INCOMING CALL:
GEORGE HERMAN RUTH
*** ONE MINUTE TO GO! ***
The words flash across my TV screen. I can hear hearty laughter and drunken shouts from outside my window. Parties are going on in the apartments above and below me. From what I can tell, people are excited. New Year’s Eve always seems like a big to-do for everyone – else.
I look around my apartment – no party happening here… A few old pizza boxes and Chinese takeout containers are strewn about, discarded among the stacks of sports books, newspaper box scores and baseball programs. James is laying in the corner, chewing the laces off of another fresh baseball, unfazed by the muffled EDM beats thumping all around us. Give James a new baseball and he will shut out the entire world until either it’s a ball of yarn or it’s time for dinner – whichever comes first.
*** 50, 49, 48, 47 ***
My phone starts buzzing on the coffee table. James lets off a single bark to alert me before going right back to his ball. He’s already frayed half the seams. It’s his third this week. I look down expecting to see POTENTIAL SPAM on the screen. 9 out of 10 calls I receive these days are robo-dialers telling me I’ve won a free cruise or trying to sell me a time share somewhere in the Caribbean.
But the name I see is a familiar one.
GEORGE HERMAN RUTH
LOL. The only George H. Ruth I “know” was the legendary Yankee slugger and founder of the 700 Club – not the Christian spiritual talk show on cable tv – the 700 home run club.
I grab my phone and check the area code – 607. Cooperstown, New York.
*** 42, 41, 40, 39 ***
This has to be some kind of scam. Babe Ruth, calling from Cooperstown, at 11:59 on New Year’s Eve? Come on. But who would choose such a specific name as their alias?
A strange feeling starts to creep up my spine. My eyes dart to James, who’s stopped chewing. He’s growling, staring at the phone in my hand, one paw holding the ball in place, tail wagging furiously. I can feel him telling me to answer it.
“Uh, hello?
“Hi, is this Mr. Howard? Mr. Joe Howard?”

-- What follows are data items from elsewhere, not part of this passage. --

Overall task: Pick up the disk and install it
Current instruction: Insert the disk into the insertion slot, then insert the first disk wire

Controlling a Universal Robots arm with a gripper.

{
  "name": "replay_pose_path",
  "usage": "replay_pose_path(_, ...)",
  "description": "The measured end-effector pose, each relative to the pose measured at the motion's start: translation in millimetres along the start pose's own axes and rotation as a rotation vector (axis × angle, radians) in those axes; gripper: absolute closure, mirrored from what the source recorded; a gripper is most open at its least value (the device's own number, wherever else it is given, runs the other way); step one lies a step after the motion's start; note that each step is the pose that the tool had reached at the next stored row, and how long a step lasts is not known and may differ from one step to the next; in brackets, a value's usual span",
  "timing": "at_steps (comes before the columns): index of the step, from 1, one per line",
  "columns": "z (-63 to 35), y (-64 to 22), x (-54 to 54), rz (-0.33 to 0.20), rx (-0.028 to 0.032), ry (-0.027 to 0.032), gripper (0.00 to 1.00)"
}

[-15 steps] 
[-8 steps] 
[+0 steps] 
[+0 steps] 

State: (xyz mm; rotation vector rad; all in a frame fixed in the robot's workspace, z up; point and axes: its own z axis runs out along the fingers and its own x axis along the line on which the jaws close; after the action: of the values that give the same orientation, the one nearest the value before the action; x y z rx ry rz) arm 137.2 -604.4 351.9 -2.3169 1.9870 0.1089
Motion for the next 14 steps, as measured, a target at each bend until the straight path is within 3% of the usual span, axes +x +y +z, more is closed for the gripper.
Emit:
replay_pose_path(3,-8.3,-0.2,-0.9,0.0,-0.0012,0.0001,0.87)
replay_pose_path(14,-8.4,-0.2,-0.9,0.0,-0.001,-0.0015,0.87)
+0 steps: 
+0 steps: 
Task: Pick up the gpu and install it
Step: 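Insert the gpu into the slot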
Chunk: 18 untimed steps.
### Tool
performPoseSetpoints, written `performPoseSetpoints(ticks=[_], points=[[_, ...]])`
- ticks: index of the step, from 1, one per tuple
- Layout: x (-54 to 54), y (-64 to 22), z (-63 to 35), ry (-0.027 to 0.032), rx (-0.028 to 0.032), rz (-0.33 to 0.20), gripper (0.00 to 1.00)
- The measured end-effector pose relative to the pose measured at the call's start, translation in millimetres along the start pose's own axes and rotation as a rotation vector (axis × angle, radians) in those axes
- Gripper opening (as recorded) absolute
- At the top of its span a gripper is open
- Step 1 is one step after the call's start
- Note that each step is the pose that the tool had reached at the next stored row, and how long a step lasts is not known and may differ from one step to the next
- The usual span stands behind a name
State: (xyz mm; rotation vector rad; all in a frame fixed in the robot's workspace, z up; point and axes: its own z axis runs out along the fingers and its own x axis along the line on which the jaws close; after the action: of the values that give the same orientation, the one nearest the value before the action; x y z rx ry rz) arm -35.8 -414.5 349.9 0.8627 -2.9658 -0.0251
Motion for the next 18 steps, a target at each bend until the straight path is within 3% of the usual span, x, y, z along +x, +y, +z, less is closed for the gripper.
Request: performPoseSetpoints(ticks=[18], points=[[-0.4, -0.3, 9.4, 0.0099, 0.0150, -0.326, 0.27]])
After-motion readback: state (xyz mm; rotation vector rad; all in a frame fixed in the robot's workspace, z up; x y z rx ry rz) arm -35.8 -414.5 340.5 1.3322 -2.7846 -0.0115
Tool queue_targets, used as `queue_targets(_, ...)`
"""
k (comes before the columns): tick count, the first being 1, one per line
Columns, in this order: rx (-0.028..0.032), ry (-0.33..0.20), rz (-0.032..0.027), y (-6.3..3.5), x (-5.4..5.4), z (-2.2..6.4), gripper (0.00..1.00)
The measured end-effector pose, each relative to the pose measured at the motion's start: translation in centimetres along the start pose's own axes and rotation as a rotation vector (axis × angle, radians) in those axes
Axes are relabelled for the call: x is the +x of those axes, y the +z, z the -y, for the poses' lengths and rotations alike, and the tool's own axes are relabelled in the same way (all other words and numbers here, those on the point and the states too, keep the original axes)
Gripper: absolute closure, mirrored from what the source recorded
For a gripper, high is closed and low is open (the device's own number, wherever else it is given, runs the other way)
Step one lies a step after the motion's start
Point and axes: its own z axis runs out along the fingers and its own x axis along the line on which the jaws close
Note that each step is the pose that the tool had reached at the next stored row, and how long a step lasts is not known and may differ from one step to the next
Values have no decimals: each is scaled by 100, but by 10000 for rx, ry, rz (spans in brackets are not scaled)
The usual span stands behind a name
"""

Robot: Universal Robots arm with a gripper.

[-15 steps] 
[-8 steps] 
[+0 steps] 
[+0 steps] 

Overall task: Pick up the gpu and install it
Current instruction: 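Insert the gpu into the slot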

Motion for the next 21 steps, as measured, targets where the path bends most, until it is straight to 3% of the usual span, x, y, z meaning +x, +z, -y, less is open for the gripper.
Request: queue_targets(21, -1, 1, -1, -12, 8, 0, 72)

The voice is gruff but seems kind. I should lie, pretend that he didn’t actually say my name, but my brain doesn’t communicate properly with my mouth.
“Um, yeah. Who is this?”
“It’s George Ruth, or err, Babe Ruth. More people know me as Babe, but I prefer George. Hate to call you so late, but there’s something I need you to do for me Joe.”
*** 29, 28, 27, 26 ***
“You still there Joe?”
I’m at a loss for words.
“Sorry… Yes, I’m still here. Forgive me for what I’m about to say, but, aren’t you dead?”
The voice on the other end of the phone lets out a wheezy laugh.
“Ha! Fair question, and no offense taken. Yes, I’m dead. In your reality that is.”
“In my reality?” I ask sheepishly.
“Yes. Listen, I’ll explain more later, but I need a yes or no answer from you. There’s a job opening for a GM/Manager for the Brooklyn Biscuits, a Major League baseball team similar to the ones you are familiar with, the Red Sox, the Yankees, etcetera, etcetera…But this job is in a different reality, the CS Paradigm.”
“The CS Paradigm?”
At this point I’ve figured out that it must be a prank call.
*** 20, 19, 18, 17 ***
“Yes, The Called-Shot Paradigm. So remember the story of when I ‘called my shot’? Pointed my bat towards the outfield before stepping into the box and immediately hitting a dinger to the exact spot I was pointing at? Yes, it really happened. Well, when the ball landed, a portal to a new world, exactly like ours, opened up. A parallel universe. And I have the power to bring whomever I want across with me. With your knowledge of baseball, and lack of a social life, you would be perfect to come run this team. What do you think? You in?”
Whoever this person is, he is crazy. How does he know anything about my social life or lack there of. Time to put an end to this nonsense. I just want to end the call.
*** 10, 9, 8, 7 ***
“Sure George, I’m in, but only if I can bring my dog James with me too.”
“Wonderful! Wonderful news Joe. Of course James can come. Well, then it’s settled. You are the new GM/Manager of the Brooklyn Biscuits. I’ll see you tomorrow Joe. Bye now.”
*** 3, 2, 1, Happy New Year! ***
A firecracker goes off in the alley below me and my apartment goes dark. Great. Not only does an unknown weirdo who has my phone number think he is going to meet me tomorrow to bring me into an alternate reality, but now I have no power.
I walk over to James. It’s time to call it a night.
“What a wack job. What a way to kick off another year, huh Jammies?”
He grunts and drops his ball as I pick him up and we make our way to bed.